** What you need to do **
Starting with the line with "I would like" in the entries below and going on through the line with "Could you please outline every instance of the translucent", output every line exactly and nothing more. No pictures.

** Data to examine **
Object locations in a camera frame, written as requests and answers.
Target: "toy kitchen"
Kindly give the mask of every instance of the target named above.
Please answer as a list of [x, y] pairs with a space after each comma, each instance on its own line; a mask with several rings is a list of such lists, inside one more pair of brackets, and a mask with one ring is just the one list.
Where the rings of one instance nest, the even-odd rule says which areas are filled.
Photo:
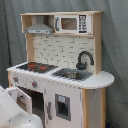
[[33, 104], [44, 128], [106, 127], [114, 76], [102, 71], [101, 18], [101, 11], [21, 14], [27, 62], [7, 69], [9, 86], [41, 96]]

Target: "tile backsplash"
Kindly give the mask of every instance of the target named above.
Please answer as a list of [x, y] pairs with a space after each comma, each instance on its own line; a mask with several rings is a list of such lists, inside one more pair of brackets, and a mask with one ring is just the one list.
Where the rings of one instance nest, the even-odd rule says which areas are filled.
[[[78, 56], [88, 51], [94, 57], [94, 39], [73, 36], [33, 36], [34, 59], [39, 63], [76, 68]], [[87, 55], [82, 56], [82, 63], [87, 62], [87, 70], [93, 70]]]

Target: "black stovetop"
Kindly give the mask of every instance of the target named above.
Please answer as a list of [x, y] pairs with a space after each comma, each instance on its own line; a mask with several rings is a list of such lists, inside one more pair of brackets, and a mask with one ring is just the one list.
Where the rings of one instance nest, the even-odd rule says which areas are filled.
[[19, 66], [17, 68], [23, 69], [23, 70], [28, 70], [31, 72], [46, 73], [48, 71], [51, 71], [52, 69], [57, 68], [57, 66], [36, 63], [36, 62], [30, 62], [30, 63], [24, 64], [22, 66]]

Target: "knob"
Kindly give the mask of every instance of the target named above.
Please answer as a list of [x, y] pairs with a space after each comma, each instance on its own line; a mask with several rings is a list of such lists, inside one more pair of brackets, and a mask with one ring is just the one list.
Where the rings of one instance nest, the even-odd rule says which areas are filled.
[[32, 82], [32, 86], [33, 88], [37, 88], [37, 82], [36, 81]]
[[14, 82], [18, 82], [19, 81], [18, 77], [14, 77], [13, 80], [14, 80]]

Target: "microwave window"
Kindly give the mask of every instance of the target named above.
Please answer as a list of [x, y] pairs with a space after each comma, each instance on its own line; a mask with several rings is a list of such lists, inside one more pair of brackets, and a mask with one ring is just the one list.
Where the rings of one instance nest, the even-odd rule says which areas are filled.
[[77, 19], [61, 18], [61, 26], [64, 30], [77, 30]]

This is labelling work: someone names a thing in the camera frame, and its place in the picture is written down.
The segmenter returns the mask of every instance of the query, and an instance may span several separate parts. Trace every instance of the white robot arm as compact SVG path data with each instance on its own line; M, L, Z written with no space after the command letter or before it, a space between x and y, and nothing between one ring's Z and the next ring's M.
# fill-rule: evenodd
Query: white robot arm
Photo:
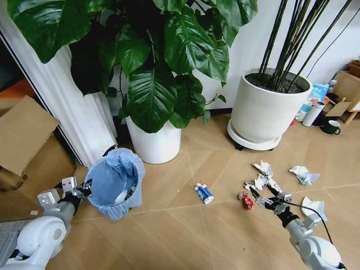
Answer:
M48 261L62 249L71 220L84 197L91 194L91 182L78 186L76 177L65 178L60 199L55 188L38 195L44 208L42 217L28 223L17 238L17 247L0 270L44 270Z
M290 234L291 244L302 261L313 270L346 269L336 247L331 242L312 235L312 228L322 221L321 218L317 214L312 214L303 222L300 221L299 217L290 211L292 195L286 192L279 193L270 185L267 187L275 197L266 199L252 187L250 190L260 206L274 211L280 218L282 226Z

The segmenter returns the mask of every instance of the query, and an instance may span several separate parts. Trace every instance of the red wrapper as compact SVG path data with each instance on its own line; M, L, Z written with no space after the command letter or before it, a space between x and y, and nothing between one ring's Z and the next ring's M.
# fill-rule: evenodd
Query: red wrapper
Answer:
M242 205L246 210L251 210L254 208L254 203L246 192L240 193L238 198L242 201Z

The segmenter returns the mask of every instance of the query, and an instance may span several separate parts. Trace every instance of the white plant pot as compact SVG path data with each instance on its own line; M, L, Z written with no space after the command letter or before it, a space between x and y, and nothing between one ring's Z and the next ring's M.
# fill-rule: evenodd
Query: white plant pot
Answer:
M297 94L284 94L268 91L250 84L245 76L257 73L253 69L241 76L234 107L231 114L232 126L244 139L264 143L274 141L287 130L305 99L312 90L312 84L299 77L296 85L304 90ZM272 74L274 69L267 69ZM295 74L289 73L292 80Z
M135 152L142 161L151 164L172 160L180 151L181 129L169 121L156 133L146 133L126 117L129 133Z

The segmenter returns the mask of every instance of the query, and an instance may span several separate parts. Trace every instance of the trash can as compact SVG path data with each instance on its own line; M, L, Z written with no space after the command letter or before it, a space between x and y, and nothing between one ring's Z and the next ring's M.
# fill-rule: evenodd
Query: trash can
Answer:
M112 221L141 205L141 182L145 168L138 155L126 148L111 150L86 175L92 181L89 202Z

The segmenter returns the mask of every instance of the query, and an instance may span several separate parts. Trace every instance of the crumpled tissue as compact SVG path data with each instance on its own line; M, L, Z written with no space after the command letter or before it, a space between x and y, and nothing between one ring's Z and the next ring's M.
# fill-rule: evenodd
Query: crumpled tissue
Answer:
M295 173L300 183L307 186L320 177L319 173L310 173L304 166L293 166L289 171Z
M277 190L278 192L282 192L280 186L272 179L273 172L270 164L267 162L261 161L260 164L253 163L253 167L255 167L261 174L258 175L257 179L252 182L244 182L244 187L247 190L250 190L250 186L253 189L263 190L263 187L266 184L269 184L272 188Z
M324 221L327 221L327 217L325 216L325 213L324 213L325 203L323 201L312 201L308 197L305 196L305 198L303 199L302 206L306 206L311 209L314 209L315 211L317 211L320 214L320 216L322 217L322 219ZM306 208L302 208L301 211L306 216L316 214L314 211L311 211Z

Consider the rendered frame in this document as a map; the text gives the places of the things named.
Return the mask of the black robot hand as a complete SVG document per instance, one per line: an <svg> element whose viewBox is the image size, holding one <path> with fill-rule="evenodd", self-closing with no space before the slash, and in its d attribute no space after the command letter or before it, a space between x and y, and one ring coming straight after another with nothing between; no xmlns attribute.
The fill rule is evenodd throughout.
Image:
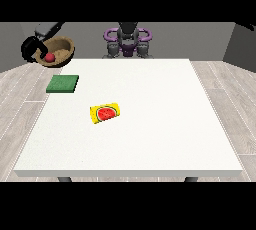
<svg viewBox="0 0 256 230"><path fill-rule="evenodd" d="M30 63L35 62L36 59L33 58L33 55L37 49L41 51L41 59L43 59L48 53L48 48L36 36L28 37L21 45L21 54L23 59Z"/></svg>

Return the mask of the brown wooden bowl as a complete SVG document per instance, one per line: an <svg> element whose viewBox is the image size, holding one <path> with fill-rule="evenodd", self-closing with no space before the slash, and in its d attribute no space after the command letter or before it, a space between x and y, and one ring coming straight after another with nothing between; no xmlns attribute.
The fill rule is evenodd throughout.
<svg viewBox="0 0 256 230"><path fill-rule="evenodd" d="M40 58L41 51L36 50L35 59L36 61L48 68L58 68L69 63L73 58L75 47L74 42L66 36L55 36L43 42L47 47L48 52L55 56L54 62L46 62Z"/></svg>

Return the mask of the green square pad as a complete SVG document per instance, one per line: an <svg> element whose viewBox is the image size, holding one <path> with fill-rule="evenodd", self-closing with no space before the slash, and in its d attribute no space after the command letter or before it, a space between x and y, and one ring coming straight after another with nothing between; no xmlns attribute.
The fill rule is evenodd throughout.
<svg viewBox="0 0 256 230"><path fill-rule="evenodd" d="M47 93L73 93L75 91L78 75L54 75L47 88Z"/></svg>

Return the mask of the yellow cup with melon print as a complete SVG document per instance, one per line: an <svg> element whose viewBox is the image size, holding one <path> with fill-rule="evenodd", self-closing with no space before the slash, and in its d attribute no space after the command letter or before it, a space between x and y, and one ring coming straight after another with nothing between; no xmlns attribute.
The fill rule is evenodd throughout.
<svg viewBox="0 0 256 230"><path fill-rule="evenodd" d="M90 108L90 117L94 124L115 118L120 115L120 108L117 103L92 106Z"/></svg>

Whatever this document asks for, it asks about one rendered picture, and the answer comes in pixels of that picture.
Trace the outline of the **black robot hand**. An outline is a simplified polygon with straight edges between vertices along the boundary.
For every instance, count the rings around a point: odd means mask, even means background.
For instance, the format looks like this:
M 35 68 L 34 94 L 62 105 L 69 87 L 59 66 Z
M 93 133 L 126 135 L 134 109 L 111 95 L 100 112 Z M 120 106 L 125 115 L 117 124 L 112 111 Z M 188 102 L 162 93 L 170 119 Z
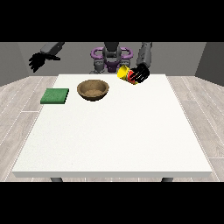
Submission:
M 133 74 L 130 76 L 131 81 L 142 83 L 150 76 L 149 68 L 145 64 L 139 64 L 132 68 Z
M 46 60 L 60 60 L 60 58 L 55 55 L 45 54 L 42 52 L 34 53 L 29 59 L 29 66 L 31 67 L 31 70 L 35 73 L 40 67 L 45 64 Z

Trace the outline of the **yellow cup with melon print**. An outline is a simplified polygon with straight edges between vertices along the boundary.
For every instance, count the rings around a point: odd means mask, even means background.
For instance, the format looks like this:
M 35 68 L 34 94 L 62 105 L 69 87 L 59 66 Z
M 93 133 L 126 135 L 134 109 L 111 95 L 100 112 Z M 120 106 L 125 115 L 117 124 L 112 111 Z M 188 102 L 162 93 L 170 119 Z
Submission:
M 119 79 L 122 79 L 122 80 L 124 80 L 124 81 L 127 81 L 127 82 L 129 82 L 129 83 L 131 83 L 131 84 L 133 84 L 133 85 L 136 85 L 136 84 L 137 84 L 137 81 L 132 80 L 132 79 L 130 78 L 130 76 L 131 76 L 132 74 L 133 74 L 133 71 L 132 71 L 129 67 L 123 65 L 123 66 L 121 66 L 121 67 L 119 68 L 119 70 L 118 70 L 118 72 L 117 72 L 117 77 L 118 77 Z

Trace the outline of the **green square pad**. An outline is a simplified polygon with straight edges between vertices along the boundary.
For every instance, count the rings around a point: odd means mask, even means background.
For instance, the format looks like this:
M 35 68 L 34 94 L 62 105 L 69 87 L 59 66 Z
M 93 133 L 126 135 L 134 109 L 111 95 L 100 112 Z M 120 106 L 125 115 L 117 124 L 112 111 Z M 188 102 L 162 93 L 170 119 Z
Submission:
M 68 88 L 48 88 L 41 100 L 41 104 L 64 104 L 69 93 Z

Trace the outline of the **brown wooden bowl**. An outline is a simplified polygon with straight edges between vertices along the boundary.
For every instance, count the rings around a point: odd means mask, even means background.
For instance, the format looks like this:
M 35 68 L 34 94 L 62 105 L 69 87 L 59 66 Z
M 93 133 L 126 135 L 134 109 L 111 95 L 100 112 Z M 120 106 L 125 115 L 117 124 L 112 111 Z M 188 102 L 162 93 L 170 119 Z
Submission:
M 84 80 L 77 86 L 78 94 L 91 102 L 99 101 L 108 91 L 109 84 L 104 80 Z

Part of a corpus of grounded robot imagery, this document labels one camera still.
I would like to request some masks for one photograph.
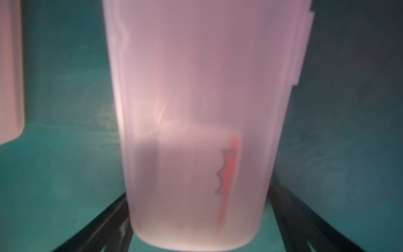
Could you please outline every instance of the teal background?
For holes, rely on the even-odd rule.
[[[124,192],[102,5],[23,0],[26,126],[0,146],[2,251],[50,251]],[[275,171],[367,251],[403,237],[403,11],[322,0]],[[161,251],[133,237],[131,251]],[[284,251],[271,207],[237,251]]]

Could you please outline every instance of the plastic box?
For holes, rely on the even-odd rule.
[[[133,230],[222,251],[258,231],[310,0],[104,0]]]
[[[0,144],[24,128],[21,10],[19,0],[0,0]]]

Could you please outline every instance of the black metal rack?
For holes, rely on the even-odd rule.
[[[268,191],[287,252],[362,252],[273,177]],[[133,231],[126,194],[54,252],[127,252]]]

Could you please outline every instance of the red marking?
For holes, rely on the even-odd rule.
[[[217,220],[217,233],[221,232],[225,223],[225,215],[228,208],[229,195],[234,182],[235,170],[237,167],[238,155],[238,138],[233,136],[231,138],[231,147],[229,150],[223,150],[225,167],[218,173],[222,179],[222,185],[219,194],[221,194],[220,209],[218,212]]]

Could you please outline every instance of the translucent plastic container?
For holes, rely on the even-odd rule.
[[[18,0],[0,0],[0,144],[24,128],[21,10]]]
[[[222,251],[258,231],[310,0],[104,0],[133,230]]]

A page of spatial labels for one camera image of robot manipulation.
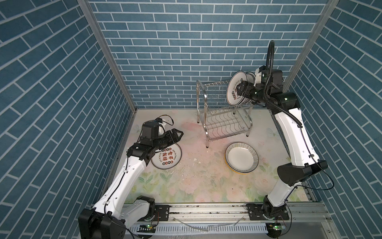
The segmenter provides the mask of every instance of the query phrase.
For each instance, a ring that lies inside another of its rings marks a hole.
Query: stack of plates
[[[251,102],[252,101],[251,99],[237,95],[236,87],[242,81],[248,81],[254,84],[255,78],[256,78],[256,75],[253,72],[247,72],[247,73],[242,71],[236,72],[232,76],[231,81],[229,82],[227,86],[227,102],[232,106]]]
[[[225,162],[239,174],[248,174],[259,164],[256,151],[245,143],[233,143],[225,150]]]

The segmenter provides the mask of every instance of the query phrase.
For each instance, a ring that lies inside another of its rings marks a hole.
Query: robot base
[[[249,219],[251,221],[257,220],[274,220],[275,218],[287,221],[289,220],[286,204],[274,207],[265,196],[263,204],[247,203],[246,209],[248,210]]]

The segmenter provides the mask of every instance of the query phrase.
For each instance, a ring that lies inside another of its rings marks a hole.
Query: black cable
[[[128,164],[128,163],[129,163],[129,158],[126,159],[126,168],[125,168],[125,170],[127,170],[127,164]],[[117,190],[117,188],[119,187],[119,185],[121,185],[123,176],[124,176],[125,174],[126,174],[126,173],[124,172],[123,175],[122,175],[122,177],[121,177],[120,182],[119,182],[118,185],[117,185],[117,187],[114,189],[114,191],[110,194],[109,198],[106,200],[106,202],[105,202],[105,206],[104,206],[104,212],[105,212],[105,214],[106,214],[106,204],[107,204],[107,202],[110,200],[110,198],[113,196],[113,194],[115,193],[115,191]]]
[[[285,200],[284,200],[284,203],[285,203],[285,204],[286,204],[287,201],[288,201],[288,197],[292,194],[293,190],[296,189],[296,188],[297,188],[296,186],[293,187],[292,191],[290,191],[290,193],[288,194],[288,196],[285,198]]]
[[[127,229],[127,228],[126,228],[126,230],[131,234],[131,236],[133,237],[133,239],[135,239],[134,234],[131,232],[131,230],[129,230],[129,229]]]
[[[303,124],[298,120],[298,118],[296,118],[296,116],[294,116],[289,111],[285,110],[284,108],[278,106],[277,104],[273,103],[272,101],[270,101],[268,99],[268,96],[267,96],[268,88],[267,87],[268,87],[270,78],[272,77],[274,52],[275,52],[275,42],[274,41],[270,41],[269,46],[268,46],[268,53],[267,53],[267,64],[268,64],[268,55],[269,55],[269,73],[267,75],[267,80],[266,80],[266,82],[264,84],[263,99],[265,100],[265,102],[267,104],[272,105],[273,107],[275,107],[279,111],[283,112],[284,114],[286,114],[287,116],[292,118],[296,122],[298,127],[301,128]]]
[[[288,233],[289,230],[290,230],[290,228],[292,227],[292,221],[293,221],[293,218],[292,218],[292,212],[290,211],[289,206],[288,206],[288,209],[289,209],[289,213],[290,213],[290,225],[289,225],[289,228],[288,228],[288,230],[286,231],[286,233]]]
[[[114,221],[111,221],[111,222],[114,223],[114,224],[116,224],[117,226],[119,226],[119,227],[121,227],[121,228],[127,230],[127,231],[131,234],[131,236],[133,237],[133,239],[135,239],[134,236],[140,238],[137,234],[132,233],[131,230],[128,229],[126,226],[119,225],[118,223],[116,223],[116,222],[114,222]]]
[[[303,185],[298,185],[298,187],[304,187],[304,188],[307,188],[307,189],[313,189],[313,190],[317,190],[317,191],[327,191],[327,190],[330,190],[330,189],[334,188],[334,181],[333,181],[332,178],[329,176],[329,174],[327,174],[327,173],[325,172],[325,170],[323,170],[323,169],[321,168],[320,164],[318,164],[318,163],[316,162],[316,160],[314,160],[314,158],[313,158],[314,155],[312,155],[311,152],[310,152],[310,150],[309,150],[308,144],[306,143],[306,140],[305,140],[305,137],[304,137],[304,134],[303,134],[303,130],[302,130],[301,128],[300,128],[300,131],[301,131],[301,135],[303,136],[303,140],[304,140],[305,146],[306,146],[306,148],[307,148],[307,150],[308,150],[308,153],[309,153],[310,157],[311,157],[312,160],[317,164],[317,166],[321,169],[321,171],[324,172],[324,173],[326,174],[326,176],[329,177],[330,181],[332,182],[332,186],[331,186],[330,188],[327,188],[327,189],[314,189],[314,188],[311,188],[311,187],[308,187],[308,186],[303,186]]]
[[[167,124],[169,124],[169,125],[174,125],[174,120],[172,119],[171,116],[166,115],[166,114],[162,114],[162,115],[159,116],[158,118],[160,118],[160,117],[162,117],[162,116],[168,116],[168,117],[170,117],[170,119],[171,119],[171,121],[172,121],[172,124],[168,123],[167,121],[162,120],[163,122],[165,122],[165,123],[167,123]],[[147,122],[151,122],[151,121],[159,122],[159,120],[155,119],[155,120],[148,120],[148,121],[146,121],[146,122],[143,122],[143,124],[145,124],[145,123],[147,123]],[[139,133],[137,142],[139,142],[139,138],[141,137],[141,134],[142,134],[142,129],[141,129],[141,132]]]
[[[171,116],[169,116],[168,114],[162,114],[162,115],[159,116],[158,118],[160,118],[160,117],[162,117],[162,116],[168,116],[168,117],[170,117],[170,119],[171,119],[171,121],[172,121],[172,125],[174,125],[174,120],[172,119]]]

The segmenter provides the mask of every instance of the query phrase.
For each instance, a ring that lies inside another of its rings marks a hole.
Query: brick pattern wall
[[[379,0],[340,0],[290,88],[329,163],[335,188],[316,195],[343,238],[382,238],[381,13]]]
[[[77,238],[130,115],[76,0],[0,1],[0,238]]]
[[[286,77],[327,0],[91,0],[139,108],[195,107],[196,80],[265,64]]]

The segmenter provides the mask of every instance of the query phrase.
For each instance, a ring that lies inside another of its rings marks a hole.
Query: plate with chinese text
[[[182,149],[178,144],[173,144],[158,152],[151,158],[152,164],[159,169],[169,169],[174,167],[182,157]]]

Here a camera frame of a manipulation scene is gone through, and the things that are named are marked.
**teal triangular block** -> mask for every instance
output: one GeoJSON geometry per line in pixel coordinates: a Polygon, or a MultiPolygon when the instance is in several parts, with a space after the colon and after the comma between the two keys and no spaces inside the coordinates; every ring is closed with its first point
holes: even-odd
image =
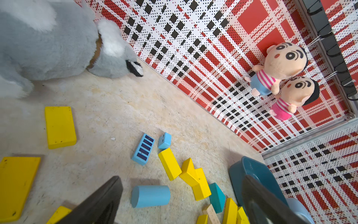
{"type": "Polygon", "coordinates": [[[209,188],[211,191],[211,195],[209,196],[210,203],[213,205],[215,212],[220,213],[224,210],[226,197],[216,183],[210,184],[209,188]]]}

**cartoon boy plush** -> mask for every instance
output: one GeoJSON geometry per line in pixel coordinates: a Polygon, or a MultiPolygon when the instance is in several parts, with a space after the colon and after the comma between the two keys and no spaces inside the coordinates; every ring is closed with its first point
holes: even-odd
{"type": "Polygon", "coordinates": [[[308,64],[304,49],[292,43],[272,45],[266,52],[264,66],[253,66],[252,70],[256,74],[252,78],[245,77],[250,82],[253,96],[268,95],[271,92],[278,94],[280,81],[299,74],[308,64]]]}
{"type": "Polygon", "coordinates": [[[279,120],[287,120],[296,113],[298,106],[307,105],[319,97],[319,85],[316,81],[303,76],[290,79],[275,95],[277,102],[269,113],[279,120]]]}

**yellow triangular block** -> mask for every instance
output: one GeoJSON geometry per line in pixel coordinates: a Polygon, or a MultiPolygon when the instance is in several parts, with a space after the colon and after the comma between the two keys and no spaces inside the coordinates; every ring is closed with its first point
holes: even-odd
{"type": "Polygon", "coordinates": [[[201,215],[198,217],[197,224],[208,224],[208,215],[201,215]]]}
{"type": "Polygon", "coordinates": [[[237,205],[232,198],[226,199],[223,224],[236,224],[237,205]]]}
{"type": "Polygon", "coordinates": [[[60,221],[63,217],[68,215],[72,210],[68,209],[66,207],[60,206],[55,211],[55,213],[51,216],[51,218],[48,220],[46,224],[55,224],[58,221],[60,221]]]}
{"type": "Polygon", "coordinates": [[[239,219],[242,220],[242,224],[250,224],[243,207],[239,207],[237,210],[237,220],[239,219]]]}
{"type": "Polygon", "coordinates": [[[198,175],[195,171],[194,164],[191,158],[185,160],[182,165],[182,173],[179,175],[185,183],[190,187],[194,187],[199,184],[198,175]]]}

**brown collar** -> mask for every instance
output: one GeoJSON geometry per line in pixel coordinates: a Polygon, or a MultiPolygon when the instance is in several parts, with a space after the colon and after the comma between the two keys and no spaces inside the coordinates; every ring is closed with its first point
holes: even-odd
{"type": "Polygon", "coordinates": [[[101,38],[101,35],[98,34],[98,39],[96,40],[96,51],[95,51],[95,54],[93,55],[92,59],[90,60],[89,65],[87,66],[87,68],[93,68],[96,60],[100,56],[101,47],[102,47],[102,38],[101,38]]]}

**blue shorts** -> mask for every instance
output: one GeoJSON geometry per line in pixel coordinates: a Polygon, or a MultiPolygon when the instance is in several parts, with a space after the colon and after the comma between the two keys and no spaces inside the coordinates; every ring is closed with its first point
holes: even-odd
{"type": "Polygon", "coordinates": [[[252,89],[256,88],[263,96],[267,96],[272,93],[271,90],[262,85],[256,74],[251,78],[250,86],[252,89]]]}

** Written response **
I would like to request some masks for one photograph.
Could you please outline every instance of the teal background?
For holes, rely on the even-odd rule.
[[[124,192],[102,5],[23,0],[26,126],[0,146],[2,251],[50,251]],[[275,171],[367,251],[403,237],[403,11],[322,0]],[[161,251],[133,237],[131,251]],[[284,251],[271,207],[237,251]]]

Could you please outline every instance of the plastic box?
For holes, rely on the even-odd rule.
[[[133,230],[222,251],[258,231],[310,0],[104,0]]]
[[[0,144],[24,128],[21,10],[19,0],[0,0]]]

Could you please outline every instance of the black metal rack?
For holes, rely on the even-odd rule.
[[[268,191],[287,252],[362,252],[273,177]],[[133,231],[126,194],[54,252],[127,252]]]

Could you please outline every instance of the red marking?
For holes, rely on the even-odd rule.
[[[217,220],[217,233],[221,232],[225,223],[225,215],[228,208],[229,195],[234,182],[235,170],[237,167],[238,155],[238,138],[233,136],[231,138],[231,147],[229,150],[223,150],[225,167],[218,173],[222,179],[222,185],[219,194],[221,194],[220,209],[218,212]]]

Could you please outline every instance of the translucent plastic container?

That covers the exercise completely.